Problem details: The full set of lines below has to be written out again exactly.

Data excerpts:
== == ==

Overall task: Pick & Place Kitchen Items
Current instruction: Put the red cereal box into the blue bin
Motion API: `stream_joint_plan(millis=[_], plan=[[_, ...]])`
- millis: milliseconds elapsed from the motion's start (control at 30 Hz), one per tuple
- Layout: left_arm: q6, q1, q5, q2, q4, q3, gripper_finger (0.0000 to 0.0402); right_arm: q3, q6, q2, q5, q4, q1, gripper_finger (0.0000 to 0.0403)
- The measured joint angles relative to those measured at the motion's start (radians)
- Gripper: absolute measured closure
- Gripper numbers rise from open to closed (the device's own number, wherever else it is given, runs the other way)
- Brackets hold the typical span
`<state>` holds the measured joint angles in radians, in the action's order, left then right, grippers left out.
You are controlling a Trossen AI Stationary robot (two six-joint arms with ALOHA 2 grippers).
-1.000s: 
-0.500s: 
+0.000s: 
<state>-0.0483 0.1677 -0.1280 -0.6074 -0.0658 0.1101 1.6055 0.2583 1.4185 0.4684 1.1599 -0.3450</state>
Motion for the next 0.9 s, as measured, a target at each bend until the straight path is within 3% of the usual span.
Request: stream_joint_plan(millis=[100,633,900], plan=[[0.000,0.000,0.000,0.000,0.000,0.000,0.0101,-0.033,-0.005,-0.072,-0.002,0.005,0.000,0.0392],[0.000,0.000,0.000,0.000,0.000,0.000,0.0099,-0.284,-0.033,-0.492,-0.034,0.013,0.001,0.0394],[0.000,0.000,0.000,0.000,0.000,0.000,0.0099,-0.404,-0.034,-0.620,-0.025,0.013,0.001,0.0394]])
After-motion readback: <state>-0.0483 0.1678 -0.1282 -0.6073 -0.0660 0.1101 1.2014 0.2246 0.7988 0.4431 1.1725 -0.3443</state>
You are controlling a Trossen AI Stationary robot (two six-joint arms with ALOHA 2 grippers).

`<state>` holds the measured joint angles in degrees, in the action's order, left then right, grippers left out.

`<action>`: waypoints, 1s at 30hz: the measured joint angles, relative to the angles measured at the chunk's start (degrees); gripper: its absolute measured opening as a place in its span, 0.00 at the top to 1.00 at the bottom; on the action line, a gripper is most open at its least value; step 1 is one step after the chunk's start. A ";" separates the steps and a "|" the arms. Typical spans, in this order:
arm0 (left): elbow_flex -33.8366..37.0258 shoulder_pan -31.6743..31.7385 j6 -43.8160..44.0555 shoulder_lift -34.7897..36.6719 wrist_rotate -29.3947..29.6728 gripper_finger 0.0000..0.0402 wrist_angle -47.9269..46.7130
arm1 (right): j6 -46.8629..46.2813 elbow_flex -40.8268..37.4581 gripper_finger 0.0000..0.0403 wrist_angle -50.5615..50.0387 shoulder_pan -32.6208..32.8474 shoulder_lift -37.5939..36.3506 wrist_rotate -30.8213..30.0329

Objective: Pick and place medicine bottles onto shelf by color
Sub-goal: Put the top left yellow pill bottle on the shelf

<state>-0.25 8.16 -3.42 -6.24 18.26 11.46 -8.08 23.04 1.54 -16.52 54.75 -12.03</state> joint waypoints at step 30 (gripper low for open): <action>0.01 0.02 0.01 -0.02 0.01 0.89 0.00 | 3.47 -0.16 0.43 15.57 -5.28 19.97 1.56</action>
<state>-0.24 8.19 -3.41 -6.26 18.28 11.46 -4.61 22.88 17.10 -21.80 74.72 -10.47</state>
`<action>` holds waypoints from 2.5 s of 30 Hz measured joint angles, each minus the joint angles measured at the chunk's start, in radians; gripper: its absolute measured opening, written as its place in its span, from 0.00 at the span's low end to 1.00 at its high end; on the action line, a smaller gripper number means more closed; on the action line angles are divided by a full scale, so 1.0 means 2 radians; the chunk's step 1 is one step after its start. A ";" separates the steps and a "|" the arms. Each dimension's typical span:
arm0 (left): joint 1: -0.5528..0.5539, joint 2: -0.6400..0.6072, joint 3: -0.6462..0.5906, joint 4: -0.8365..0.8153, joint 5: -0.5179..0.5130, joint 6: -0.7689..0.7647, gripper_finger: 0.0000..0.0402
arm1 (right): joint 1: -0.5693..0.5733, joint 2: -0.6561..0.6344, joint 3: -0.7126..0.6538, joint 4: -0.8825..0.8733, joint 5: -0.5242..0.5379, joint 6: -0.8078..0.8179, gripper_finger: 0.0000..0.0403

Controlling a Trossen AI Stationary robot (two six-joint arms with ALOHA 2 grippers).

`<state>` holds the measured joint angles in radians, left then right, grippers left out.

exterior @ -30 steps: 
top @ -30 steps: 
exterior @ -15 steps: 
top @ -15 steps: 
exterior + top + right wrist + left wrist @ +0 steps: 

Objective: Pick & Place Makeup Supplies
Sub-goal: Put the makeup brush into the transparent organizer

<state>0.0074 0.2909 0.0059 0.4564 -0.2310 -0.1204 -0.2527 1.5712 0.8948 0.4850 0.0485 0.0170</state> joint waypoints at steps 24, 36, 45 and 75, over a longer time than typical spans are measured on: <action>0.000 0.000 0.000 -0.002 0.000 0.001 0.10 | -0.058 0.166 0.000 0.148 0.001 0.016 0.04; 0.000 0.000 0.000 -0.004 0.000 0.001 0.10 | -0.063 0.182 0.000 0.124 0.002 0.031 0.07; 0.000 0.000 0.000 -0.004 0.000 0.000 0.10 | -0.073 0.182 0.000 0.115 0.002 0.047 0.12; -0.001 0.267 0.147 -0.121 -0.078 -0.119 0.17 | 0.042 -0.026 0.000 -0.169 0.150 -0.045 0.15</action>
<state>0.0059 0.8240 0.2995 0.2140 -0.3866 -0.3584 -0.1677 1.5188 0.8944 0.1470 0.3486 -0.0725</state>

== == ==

Reply to the exercise:
Overall task: Pick & Place Kitchen Items
Current instruction: Put the red cereal box into the blue bin
Motion API: `stream_joint_plan(millis=[_], plan=[[_, ...]])`
- millis: milliseconds elapsed from the motion's start (control at 30 Hz), one per tuple
- Layout: left_arm: q6, q1, q5, q2, q4, q3, gripper_finger (0.0000 to 0.0402); right_arm: q3, q6, q2, q5, q4, q1, gripper_finger (0.0000 to 0.0403)
- The measured joint angles relative to those measured at the motion's start (radians)
- Gripper: absolute measured closure
- Gripper numbers rise from open to closed (the device's own number, wherever else it is given, runs the other way)
- Brackets hold the typical span
`<state>` holds the measured joint angles in radians, in the action's order, left then right, grippers left out.
You are controlling a Trossen AI Stationary robot (two six-joint arms with ALOHA 2 grippers).
-1.000s: 
-0.500s: 
+0.000s: 
<state>-0.0483 0.1677 -0.1280 -0.6074 -0.0658 0.1101 1.6055 0.2583 1.4185 0.4684 1.1599 -0.3450</state>
Motion for the next 0.9 s, as measured, a target at each bend until the straight path is within 3% of the usual span.
Request: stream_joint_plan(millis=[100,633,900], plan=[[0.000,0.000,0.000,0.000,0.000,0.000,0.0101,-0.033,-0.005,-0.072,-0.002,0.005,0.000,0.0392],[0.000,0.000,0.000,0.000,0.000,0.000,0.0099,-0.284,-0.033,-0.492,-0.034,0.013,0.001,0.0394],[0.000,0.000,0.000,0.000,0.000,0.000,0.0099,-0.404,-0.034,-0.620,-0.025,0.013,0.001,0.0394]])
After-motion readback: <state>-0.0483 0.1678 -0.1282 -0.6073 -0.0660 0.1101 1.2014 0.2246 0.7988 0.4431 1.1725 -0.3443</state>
You are controlling a Trossen AI Stationary robot (two six-joint arms with ALOHA 2 grippers).

`<state>` holds the measured joint angles in degrees, in the action's order, left then right, grippers left out.

`<action>`: waypoints, 1s at 30hz: the measured joint angles, relative to the angles measured at the chunk's start (degrees); gripper: its absolute measured opening as a place in its span, 0.00 at the top to 1.00 at the bottom; on the action line, a gripper is most open at its least value; step 1 is one step after the chunk's start. A ";" separates the steps and a "|" the arms. Typical spans, in this order:
arm0 (left): elbow_flex -33.8366..37.0258 shoulder_pan -31.6743..31.7385 j6 -43.8160..44.0555 shoulder_lift -34.7897..36.6719 wrist_rotate -29.3947..29.6728 gripper_finger 0.0000..0.0402 wrist_angle -47.9269..46.7130
arm1 (right): j6 -46.8629..46.2813 elbow_flex -40.8268..37.4581 gripper_finger 0.0000..0.0403 wrist_angle -50.5615..50.0387 shoulder_pan -32.6208..32.8474 shoulder_lift -37.5939..36.3506 wrist_rotate -30.8213..30.0329

Objective: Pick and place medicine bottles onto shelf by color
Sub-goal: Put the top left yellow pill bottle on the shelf

<state>-0.25 8.16 -3.42 -6.24 18.26 11.46 -8.08 23.04 1.54 -16.52 54.75 -12.03</state> joint waypoints at step 30 (gripper low for open): <action>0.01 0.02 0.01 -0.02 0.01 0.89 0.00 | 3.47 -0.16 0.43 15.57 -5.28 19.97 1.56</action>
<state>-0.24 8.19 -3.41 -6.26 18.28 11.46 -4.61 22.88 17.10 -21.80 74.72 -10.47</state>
`<action>` holds waypoints from 2.5 s of 30 Hz measured joint angles, each minus the joint angles measured at the chunk's start, in radians; gripper: its absolute measured opening, written as its place in its span, from 0.00 at the span's low end to 1.00 at its high end; on the action line, a smaller gripper number means more closed; on the action line angles are divided by a full scale, so 1.0 means 2 radians; the chunk's step 1 is one step after its start. A ";" separates the steps and a "|" the arms. Each dimension's typical span:
arm0 (left): joint 1: -0.5528..0.5539, joint 2: -0.6400..0.6072, joint 3: -0.6462..0.5906, joint 4: -0.8365..0.8153, joint 5: -0.5179..0.5130, joint 6: -0.7689..0.7647, gripper_finger: 0.0000..0.0402
arm1 (right): joint 1: -0.5693..0.5733, joint 2: -0.6561..0.6344, joint 3: -0.7126..0.6538, joint 4: -0.8825..0.8733, joint 5: -0.5242..0.5379, joint 6: -0.8078..0.8179, gripper_finger: 0.0000..0.0403

Controlling a Trossen AI Stationary robot (two six-joint arms with ALOHA 2 grippers).

`<state>` holds the measured joint angles in radians, left then right, grippers left out.

exterior @ -30 steps: 
top @ -30 steps: 
exterior @ -15 steps: 
top @ -15 steps: 
exterior + top + right wrist + left wrist @ +0 steps: 

Objective: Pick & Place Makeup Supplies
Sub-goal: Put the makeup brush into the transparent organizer

<state>0.0074 0.2909 0.0059 0.4564 -0.2310 -0.1204 -0.2527 1.5712 0.8948 0.4850 0.0485 0.0170</state> joint waypoints at steps 24, 36, 45 and 75, over a longer time than typical spans are measured on: <action>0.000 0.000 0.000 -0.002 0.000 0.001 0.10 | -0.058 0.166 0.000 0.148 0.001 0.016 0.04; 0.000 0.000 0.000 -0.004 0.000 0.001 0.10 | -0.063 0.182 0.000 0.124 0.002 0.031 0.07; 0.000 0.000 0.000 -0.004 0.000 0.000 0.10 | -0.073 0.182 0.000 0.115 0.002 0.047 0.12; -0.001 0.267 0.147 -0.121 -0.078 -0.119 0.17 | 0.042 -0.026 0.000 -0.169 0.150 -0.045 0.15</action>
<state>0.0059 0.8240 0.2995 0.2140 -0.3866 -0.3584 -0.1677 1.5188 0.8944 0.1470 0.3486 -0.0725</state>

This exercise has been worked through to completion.